27 Millionen Pfund (rund 31,5 Millionen Euro) haben die britische und schottische Regierung in den aufwendigen Umbau der alten Town Hall von Perth investiert, um das neue Perth Museum zu gestalten. „Wir zeigen bislang nur einen Bruchteil unseres Bestands“, sagt der Projektverantwortliche JP Reid. Im ursprünglichen Gebäude des Museums lagerten noch etliche Exponate.
Mit dem Aufbewahren kennt sich auch Jonathan Wilson bestens aus. Der Wahlschotte aus England leitet das gerade erst erweiterte Besucherzentrum
der Whiskybrennerei Dewar’s in Aberfeldy, einem idyllischen 2000-Einwohner-Ort im Hochland des Perthshire, rund 50 Kilometer nördlich von Perth. Um einen der hier produzierten Single Malts probieren zu können, müssen Kundinnen und Kunden nach dem Brennen wenigstens zwölf Jahre warten. So lange lagert der Whisky – selbstverständlich in alten Holzfässern.
Rund 150 Brennereien gibt es heute in Schottland, da wird es zunehmend wichtig, sich durch Geschichten voneinander abzugrenzen. Bei Dewar’s, sagt Wilson, stamme das Wasser für den Whisky aus dem Pitilie Burn. Und dessen Strom fließe durch eine Goldmine. Sorgt das etwa für einen Teil des Geschmacks? Wilson will es nicht ausschließen.
Noch etwas gehört unweigerlich in den hohen Norden der britischen Insel mit seiner bergigen Szenerie, den Lochs und Flüssen, die die Moorlandschaft durchziehen: Schafe. Immer wieder sind sie auf den Wiesen am Wegesrand zu sehen Paul Newman und seine Frau Rebecca widmen sich auf ihrer Farm Errichel bei Aberfeldy unter anderem diesen Tieren. Zudem haben sie Shetland-Rinder und Gänse. „Für uns ist eine artgerechte Haltung das Wichtigste“, betont Rebecca Newman.
Paul Newman ist eigentlich Koch, stand über Jahre weltweit am Herd, und beendete 2010 hier in Aberfeldy das rastlose Herumreisen. Auf der Farm bietet er in seinem Thyme Bistro Speisen, die überwiegend auf jenen Produkten basieren, die auf seiner Farm leben und wachsen. „Vom Feld auf den Tisch“, so das Motto.

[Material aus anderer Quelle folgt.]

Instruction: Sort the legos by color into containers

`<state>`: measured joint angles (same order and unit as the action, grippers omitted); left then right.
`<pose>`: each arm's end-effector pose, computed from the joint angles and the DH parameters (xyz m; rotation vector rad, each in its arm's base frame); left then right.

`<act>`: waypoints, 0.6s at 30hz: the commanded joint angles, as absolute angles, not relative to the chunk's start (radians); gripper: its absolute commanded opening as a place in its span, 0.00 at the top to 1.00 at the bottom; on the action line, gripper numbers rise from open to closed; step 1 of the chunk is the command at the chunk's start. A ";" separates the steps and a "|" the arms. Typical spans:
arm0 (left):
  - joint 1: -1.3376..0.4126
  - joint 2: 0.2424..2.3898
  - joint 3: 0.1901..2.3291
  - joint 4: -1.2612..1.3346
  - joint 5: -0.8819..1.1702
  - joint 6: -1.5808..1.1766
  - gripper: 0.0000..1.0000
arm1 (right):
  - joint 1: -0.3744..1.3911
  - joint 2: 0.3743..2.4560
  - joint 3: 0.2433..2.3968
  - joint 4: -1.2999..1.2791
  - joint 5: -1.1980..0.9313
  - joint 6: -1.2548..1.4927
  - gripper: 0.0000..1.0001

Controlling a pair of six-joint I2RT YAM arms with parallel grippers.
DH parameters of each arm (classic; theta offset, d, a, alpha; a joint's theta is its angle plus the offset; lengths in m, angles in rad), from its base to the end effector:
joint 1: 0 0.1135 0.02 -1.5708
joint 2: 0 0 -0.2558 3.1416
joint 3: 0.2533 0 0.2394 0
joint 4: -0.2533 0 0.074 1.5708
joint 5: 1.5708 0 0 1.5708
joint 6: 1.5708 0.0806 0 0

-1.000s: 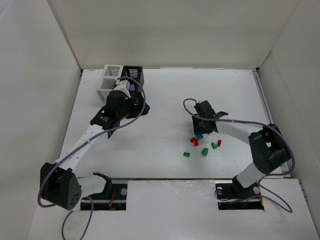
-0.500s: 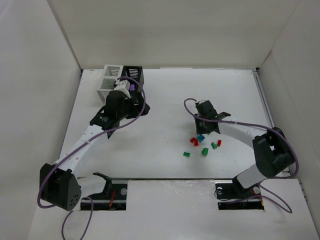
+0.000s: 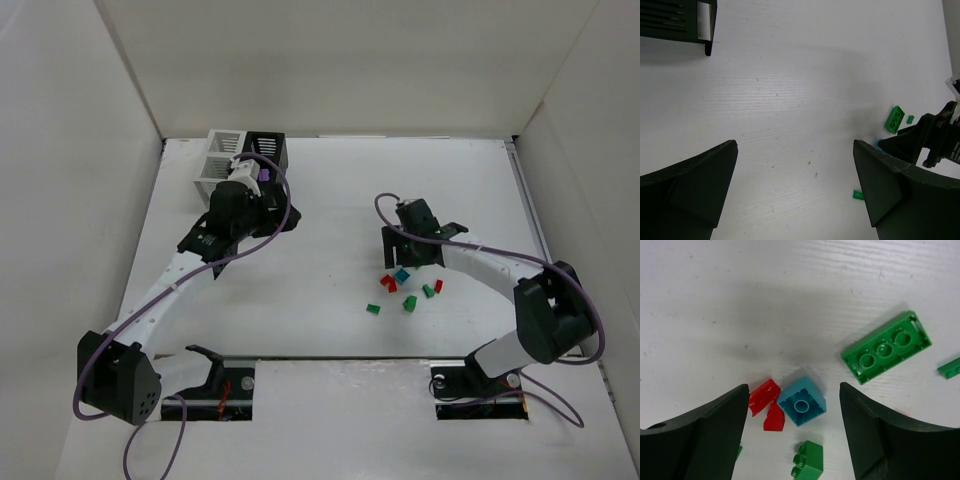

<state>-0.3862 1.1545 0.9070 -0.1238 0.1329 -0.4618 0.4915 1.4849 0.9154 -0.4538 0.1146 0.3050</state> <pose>0.2733 -0.1227 0.2930 0.0154 2.0020 -0.6839 0.2739 0.1362 0.1624 -0.1996 2.5827 0.1451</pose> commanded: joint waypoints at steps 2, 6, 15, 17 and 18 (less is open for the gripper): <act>-0.393 1.123 0.897 -0.089 0.150 -0.454 0.00 | 0.483 1.493 0.887 -0.448 0.127 0.521 0.25; -0.393 1.132 0.897 -0.089 0.160 -0.454 0.00 | 0.473 1.493 0.850 -0.448 0.147 0.623 0.30; -0.393 1.161 0.888 -0.069 0.199 -0.454 0.00 | 0.442 1.463 0.782 -0.410 0.133 0.735 0.33; -0.393 1.161 0.888 -0.060 0.210 -0.454 0.00 | 0.431 1.463 0.773 -0.399 0.120 0.746 0.37; -0.393 1.170 0.888 -0.060 0.210 -0.454 0.00 | 0.431 1.463 0.773 -0.390 0.120 0.755 0.39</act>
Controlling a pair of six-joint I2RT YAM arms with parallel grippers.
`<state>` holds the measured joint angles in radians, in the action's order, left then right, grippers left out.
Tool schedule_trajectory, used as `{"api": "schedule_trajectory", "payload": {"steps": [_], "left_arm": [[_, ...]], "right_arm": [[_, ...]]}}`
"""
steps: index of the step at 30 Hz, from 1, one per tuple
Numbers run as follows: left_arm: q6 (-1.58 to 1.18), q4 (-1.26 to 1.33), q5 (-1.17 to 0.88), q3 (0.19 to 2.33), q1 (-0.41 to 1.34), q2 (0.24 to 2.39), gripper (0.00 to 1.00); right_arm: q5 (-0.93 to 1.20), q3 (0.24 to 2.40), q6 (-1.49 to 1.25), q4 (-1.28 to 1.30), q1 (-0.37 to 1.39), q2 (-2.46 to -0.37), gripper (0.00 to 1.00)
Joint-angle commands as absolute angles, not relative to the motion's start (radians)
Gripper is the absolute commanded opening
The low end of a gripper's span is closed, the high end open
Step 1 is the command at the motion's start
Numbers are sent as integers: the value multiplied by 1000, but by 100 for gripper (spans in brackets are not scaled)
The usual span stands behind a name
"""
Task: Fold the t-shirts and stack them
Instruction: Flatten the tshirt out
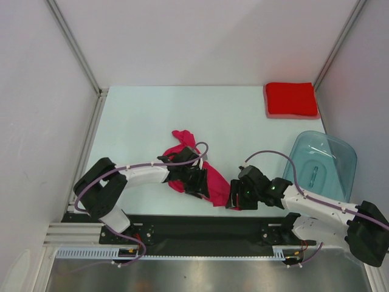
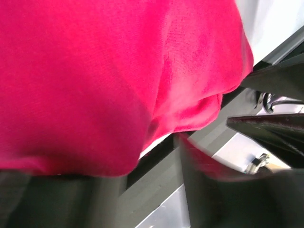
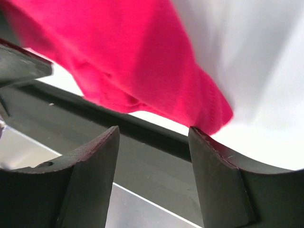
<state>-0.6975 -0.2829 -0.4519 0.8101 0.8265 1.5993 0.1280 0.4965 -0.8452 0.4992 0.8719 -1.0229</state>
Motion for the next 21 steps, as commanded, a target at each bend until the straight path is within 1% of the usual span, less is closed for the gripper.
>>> {"api": "schedule_trajectory", "payload": {"steps": [1, 3, 4, 7, 12, 15, 16, 17, 18, 19, 20, 21], "left_arm": [[-713, -247, -442, 862, 831, 1600, 43], [-713, -250, -439, 868, 831, 1594, 33], [-716, -249, -436, 865, 831, 1577, 25], [-718, -261, -430, 861, 831, 1534, 15], [-712, -296, -420, 864, 831, 1477, 13], [-715, -291, -429, 865, 831, 1460, 18], [-715, -290, -433, 867, 831, 1460, 18], [-713, -288, -434, 868, 831, 1460, 18], [-712, -291, -434, 873, 831, 1459, 7], [-710, -298, -436, 876, 831, 1456, 0], [-706, -305, -428, 879, 831, 1448, 0], [-700, -314, -416, 894, 831, 1427, 0]], "right_arm": [[80, 485, -841, 531, 850, -1016, 65], [71, 486, -835, 567, 832, -1012, 65], [60, 486, -833, 592, 827, -1006, 65], [41, 485, -830, 615, 815, -993, 63], [29, 463, -815, 589, 798, -997, 63], [44, 436, -798, 526, 782, -1025, 62], [63, 431, -790, 488, 779, -1034, 60], [67, 428, -790, 476, 779, -1043, 57], [67, 429, -790, 468, 778, -1057, 50], [64, 442, -788, 468, 776, -1058, 46], [60, 451, -787, 478, 778, -1057, 35], [52, 465, -784, 489, 776, -1051, 28]]}}
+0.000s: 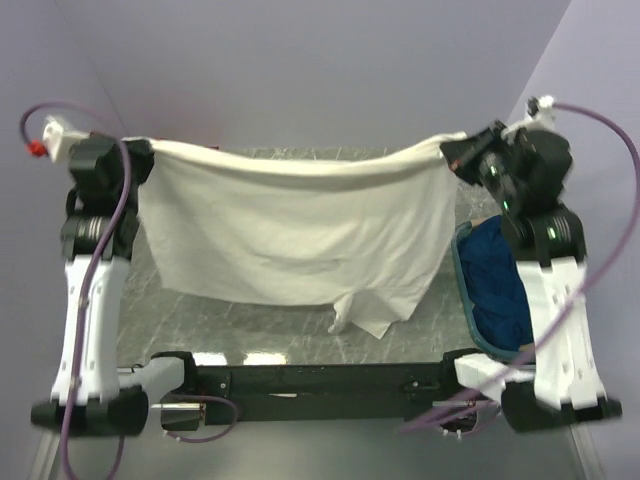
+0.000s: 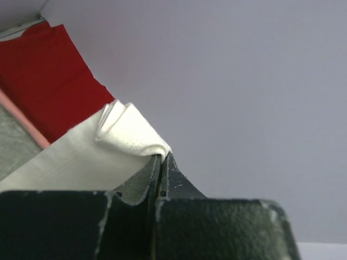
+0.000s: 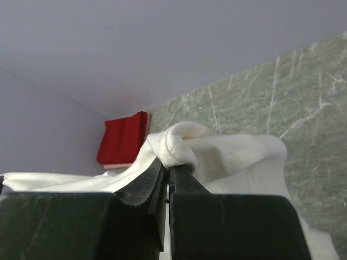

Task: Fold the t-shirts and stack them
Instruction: Fold the tshirt

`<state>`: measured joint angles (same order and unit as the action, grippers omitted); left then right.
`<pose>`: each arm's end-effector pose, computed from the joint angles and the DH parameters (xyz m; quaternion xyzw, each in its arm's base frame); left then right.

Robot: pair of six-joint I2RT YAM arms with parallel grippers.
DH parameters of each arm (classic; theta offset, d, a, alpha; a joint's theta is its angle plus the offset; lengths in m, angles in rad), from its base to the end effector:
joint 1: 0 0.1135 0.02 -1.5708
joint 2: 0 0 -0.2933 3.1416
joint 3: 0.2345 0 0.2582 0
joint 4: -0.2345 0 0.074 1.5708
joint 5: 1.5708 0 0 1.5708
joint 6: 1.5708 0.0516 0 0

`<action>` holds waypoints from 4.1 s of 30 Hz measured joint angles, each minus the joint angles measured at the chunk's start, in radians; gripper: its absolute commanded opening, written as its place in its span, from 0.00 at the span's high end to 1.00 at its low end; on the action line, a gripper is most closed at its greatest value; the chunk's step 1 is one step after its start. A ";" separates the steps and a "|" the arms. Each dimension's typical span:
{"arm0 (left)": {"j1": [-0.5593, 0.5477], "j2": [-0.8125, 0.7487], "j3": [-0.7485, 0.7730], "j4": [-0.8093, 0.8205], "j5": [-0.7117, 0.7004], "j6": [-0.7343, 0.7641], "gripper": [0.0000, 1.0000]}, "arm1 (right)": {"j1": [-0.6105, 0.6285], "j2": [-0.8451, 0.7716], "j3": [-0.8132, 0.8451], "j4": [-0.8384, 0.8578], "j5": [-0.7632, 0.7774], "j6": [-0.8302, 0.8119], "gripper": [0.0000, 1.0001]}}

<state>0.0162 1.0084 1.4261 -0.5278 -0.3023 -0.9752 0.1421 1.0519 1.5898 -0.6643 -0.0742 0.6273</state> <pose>0.1911 0.0185 0.5048 -0.4386 0.6000 -0.2047 0.6369 0.1815 0.0298 0.5326 0.1563 0.7338 0.2737 0.6019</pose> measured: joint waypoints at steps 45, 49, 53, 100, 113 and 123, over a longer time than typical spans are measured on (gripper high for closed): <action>0.140 0.067 -0.916 0.198 0.151 -0.148 0.99 | -0.086 0.041 -1.133 0.330 -0.156 0.140 1.00; 0.140 -0.037 -0.966 0.132 0.119 -0.168 0.99 | -0.086 -0.075 -1.175 0.249 -0.152 0.164 1.00; 0.140 -0.094 -1.006 0.077 0.110 -0.189 0.99 | -0.086 -0.189 -1.182 0.134 -0.123 0.188 1.00; -0.186 1.183 0.482 0.000 -0.219 0.280 0.52 | -0.024 0.676 -0.165 0.323 -0.058 -0.009 0.27; -0.231 1.331 0.592 -0.055 -0.460 0.441 0.52 | -0.025 0.798 -0.103 0.324 -0.094 -0.042 0.29; -0.229 1.394 0.594 -0.030 -0.469 0.496 0.56 | -0.025 0.800 -0.103 0.328 -0.108 -0.044 0.30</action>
<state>-0.2127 2.4027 2.0201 -0.5579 -0.7712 -0.4793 0.1173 1.8523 1.4868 -0.3359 -0.1822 0.5835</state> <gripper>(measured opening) 0.443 0.703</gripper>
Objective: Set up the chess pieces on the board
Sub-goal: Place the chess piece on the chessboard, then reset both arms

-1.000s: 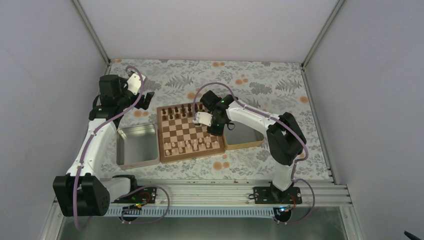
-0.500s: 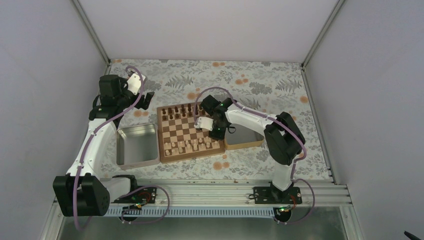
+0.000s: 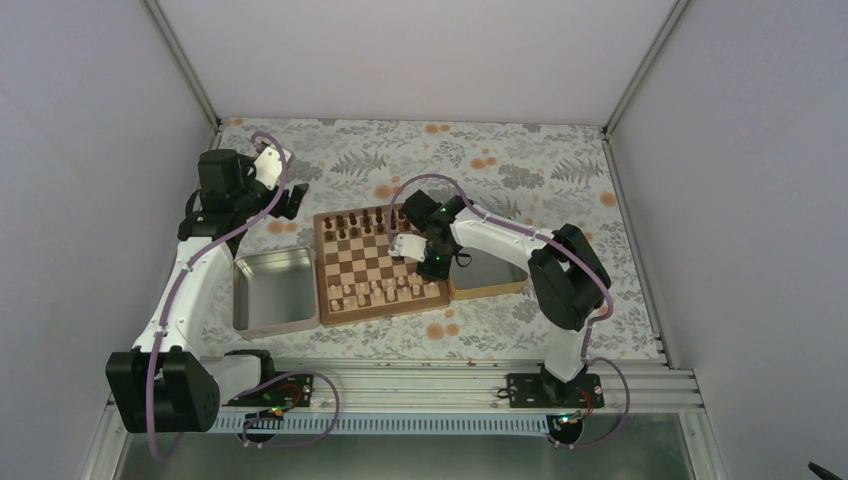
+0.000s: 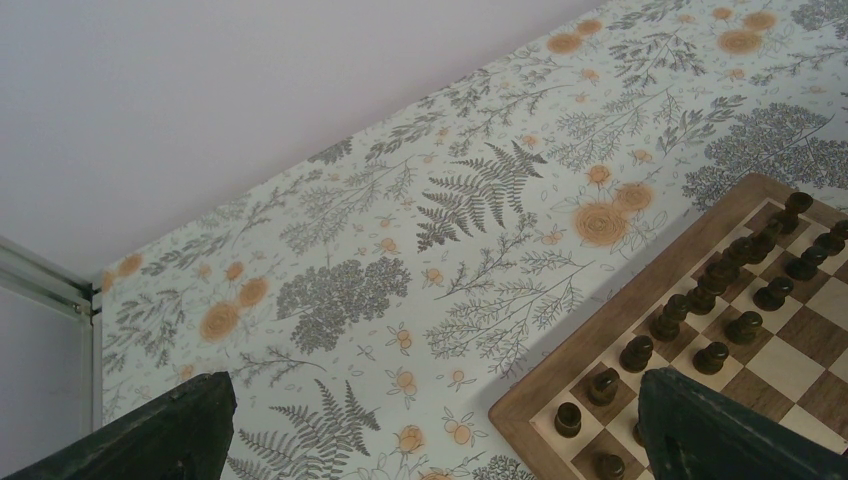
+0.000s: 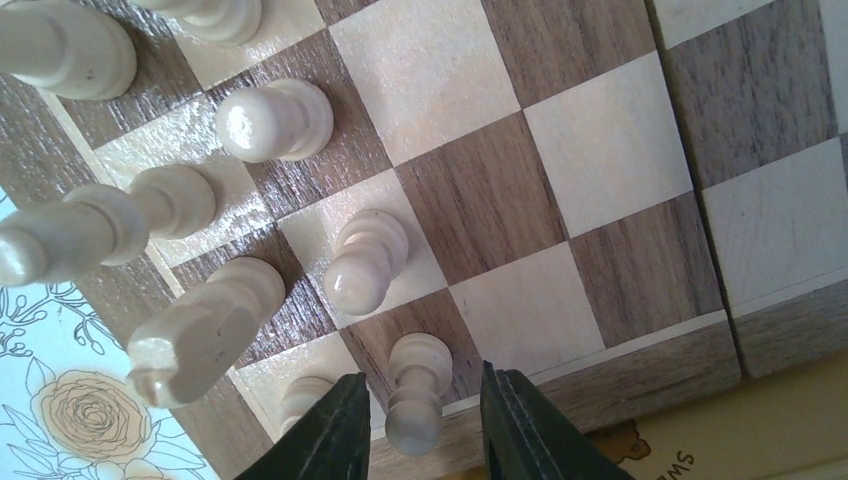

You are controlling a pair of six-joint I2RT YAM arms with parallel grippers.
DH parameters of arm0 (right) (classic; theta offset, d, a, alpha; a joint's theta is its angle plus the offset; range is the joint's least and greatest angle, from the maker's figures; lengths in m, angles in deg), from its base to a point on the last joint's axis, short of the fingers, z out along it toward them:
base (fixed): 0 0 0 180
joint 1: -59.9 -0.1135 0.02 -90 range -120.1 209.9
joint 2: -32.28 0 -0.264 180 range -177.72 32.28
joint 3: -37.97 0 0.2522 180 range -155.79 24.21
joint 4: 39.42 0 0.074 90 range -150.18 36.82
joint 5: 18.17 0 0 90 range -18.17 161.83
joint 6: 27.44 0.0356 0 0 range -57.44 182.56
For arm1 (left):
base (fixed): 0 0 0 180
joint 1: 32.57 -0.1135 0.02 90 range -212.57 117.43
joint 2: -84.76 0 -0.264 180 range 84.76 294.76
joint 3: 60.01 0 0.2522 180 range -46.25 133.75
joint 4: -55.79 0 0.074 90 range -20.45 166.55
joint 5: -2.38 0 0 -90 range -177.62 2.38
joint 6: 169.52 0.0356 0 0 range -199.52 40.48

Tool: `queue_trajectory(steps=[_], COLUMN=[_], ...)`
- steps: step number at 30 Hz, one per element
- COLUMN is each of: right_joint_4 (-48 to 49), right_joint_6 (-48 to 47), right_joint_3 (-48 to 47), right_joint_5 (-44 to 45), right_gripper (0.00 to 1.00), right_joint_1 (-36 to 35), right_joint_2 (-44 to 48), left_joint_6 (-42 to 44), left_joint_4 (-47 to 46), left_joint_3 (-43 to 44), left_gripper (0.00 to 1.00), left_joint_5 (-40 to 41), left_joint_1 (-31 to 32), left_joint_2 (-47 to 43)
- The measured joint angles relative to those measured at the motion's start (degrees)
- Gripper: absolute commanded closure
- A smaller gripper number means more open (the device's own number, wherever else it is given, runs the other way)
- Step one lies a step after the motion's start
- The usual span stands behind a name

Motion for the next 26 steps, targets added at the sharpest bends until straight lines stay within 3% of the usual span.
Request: queue_trajectory(steps=[17, 19, 24, 26], right_joint_4=[-0.11, -0.17, -0.35, -0.5], right_joint_6=[-0.07, -0.11, -0.66, -0.7], right_joint_3=[-1.62, -1.99, -2.47, -2.49], right_joint_5=[0.57, 0.55, 0.57, 0.55], right_gripper=[0.58, 0.53, 0.27, 0.23], right_joint_1=[3.89, 4.7, 5.44, 5.44], right_joint_2=[9.16, 9.79, 9.94, 9.94], left_joint_6=[-0.07, -0.13, -0.22, -0.22], left_joint_4=[0.0, 0.0, 0.04, 0.11], left_joint_3=[0.0, 0.0, 0.0, 0.0], left_gripper=[0.0, 0.0, 0.0, 0.0], left_joint_5=[-0.09, -0.07, -0.09, -0.17], left_joint_1=[0.0, 0.0, 0.0, 0.0], left_joint_2=[-0.04, -0.04, 0.11, 0.46])
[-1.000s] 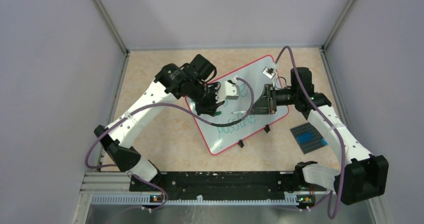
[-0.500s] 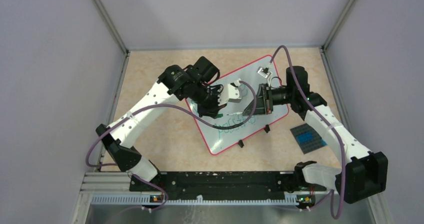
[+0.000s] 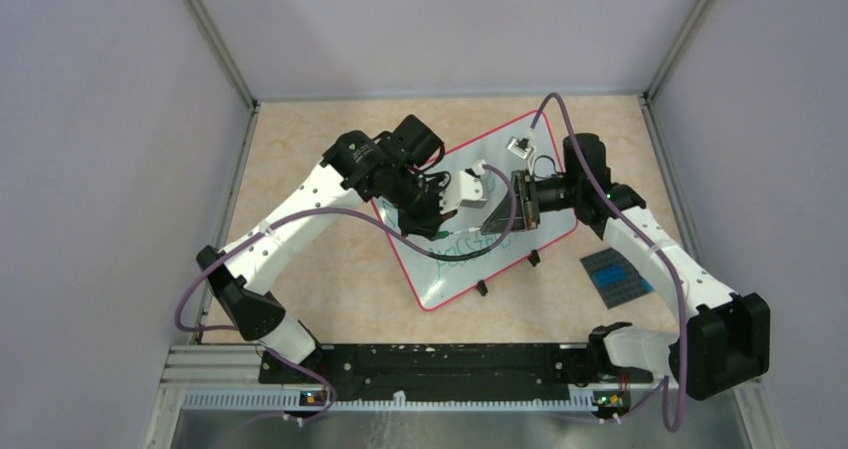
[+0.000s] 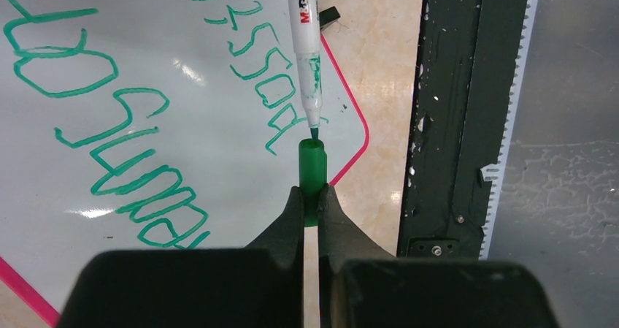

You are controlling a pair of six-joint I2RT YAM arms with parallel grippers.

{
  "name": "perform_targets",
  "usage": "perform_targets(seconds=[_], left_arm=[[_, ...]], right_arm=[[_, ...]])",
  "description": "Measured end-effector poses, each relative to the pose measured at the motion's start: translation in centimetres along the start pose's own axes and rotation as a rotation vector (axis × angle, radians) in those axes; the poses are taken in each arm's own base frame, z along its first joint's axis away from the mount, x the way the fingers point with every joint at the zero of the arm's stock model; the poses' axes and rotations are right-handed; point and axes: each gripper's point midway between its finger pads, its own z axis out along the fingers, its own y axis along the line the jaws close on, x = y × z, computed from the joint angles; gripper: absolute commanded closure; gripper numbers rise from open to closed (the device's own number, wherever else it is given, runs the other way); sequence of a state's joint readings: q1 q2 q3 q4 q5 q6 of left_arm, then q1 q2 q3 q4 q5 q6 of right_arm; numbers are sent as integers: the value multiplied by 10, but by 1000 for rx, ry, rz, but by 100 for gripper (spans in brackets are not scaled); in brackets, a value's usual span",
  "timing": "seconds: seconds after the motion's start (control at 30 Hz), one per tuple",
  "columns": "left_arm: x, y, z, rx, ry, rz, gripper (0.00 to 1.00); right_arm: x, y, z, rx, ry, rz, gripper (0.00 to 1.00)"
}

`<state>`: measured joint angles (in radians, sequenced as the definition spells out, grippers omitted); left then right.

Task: Write a sentence on the whiteboard
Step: Close the whiteboard marker at the center of the board.

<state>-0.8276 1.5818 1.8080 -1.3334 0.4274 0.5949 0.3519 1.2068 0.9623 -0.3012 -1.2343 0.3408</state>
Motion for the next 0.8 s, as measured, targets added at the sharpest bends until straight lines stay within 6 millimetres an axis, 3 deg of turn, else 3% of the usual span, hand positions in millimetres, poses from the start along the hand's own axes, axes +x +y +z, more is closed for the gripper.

Das jüngste Projekt der beiden: eine kleine Baumplantage. Unter anderem alte Apfelsorten sollten dadurch wieder wachsen, sagt Rebecca Newman.
Das Herüberretten in die Gegenwart versucht auch das Scottish Crannog Centre am Ufer des Loch Tay. Nach einem Brand war es vor Jahren zerstört worden, nun aber hat es neu eröffnet und große Pläne: Crannogs sind aus Baumstämmen, Sand und Steinen errichtete runde künstliche Inseln, die während der Eisenzeit hier entstanden.
Bislang stehen einige Hütten an Land, bald aber soll auch wieder eines der Crannogs nach altem Muster auf dem See gebaut werden, verrät Rachel Backshall, stellvertretende Leiterin des Zentrums. Bis dahin zeigen die Mitarbeiterinnen und Mitarbeiter Szenen aus dem Alltag vor 2500 Jahren – vom Brotbacken bis zum Wollespinnen.
Mit Mystik wie beim Stone of Destiny hatten Crannogs übrigens nichts zu tun. Auf ihnen waren die Menschen einst vor wilden Tieren der Umgebung sicher.